WORK REQUIRED: Using the records below, give the number of lines where the word "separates" appears, with no further output.

DATA TO EXAMINE:
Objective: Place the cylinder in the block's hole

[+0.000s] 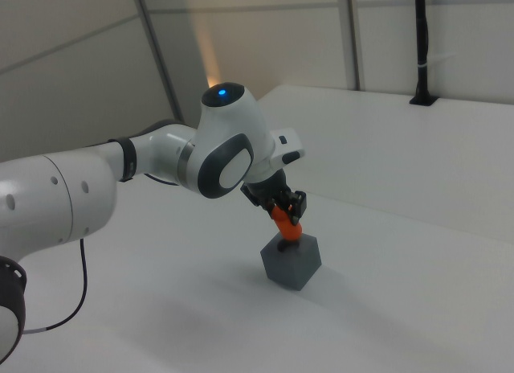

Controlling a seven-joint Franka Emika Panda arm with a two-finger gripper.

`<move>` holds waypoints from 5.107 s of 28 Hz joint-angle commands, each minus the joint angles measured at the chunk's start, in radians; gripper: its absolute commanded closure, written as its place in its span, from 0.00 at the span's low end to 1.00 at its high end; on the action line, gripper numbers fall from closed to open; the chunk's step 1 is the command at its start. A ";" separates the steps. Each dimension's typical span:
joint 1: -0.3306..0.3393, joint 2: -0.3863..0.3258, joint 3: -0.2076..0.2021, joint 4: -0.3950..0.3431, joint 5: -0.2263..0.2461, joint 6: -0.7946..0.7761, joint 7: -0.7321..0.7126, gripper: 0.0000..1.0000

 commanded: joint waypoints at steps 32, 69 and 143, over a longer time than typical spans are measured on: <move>0.008 -0.056 -0.001 -0.035 -0.040 -0.101 0.016 0.00; -0.002 -0.159 -0.102 0.042 -0.126 -0.563 -0.011 0.00; 0.009 -0.136 -0.093 0.043 -0.121 -0.560 -0.014 0.00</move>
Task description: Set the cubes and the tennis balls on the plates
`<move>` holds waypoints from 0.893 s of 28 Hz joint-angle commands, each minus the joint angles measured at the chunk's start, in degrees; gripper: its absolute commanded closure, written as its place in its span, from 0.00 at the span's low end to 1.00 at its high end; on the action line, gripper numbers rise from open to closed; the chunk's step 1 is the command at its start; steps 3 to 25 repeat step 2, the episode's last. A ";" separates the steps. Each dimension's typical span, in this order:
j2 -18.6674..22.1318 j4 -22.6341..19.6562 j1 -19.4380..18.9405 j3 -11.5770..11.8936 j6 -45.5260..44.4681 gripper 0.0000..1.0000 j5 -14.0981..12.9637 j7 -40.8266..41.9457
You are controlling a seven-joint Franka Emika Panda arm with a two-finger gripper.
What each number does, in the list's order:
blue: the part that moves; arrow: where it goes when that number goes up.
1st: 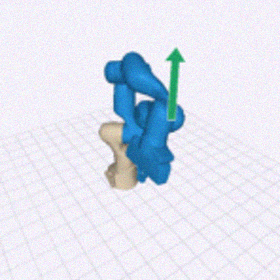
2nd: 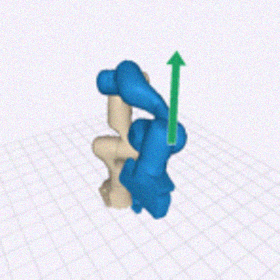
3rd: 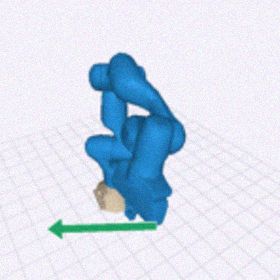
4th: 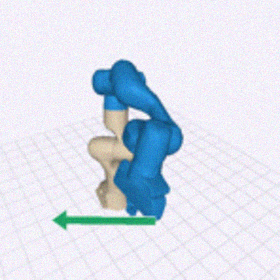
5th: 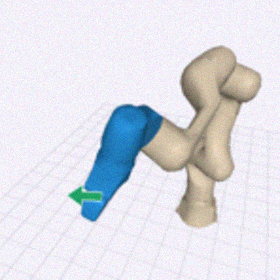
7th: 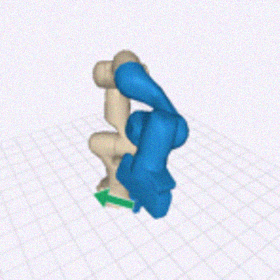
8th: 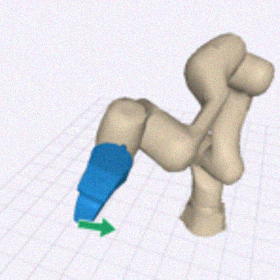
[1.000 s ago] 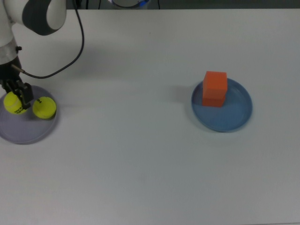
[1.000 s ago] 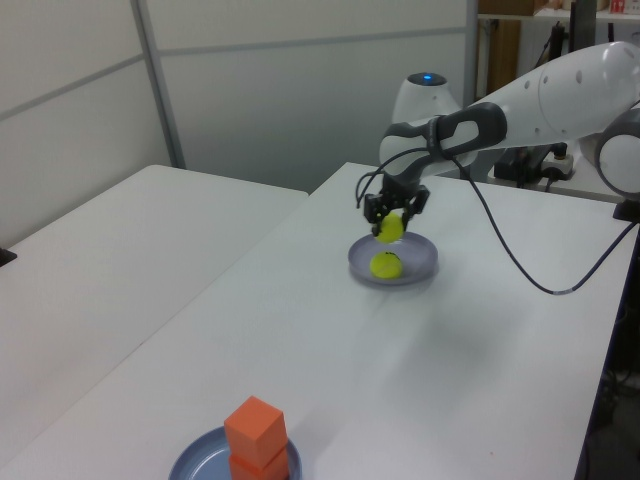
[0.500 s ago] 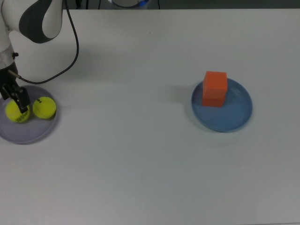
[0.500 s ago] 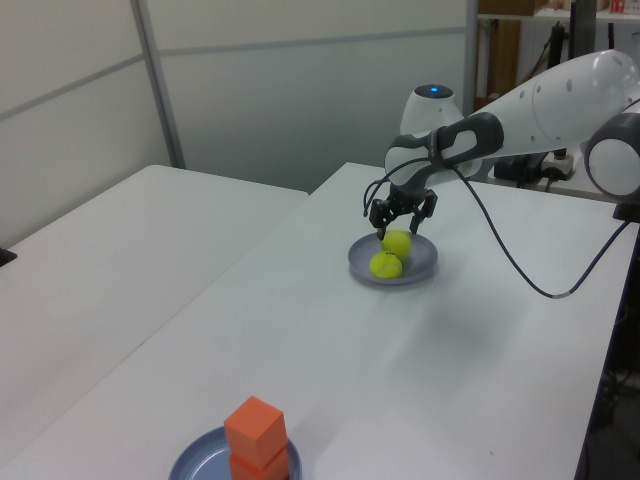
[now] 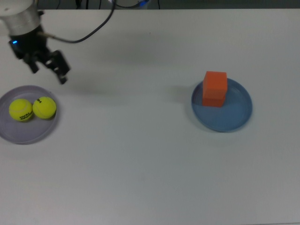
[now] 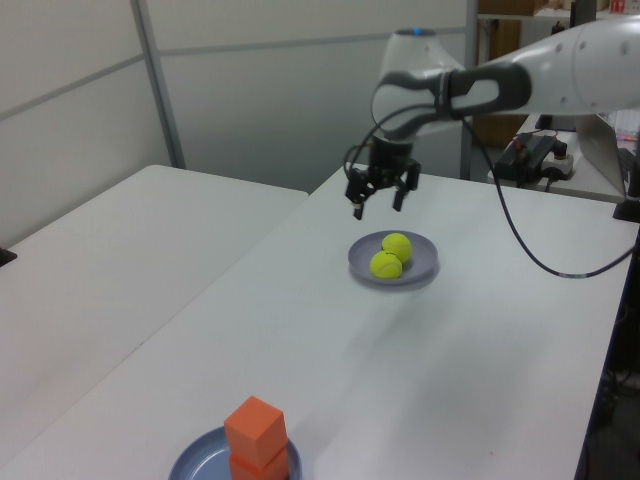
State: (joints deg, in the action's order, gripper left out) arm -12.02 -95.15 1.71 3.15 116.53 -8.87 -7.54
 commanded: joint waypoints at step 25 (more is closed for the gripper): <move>4.02 -1.79 -0.48 -8.32 -6.21 0.00 6.57 -6.34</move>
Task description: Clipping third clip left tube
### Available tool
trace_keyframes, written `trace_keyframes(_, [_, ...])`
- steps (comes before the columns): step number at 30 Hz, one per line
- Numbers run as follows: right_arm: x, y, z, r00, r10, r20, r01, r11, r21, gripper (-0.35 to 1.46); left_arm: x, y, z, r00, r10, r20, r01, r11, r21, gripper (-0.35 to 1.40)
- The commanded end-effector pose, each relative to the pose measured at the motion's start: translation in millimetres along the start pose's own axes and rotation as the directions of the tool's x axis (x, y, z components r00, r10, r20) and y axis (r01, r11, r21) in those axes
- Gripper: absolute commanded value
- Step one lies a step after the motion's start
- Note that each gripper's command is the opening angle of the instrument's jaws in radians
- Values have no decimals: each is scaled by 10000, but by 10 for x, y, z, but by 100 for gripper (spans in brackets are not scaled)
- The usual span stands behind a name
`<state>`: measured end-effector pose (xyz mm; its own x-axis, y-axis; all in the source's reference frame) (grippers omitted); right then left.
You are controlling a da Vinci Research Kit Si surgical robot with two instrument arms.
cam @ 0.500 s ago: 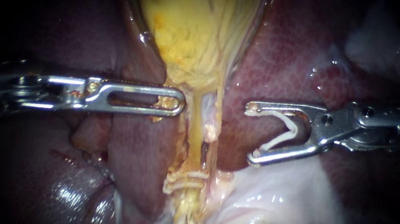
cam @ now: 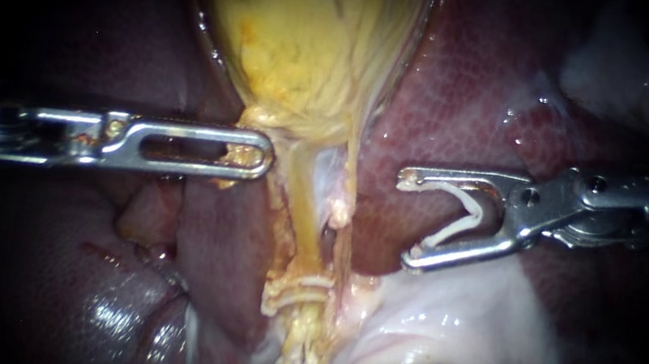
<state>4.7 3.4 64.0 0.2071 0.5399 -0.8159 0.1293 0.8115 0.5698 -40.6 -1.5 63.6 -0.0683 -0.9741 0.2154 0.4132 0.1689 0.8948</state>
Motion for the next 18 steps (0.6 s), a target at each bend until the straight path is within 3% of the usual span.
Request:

ANSWER TO THE PROBLEM: 2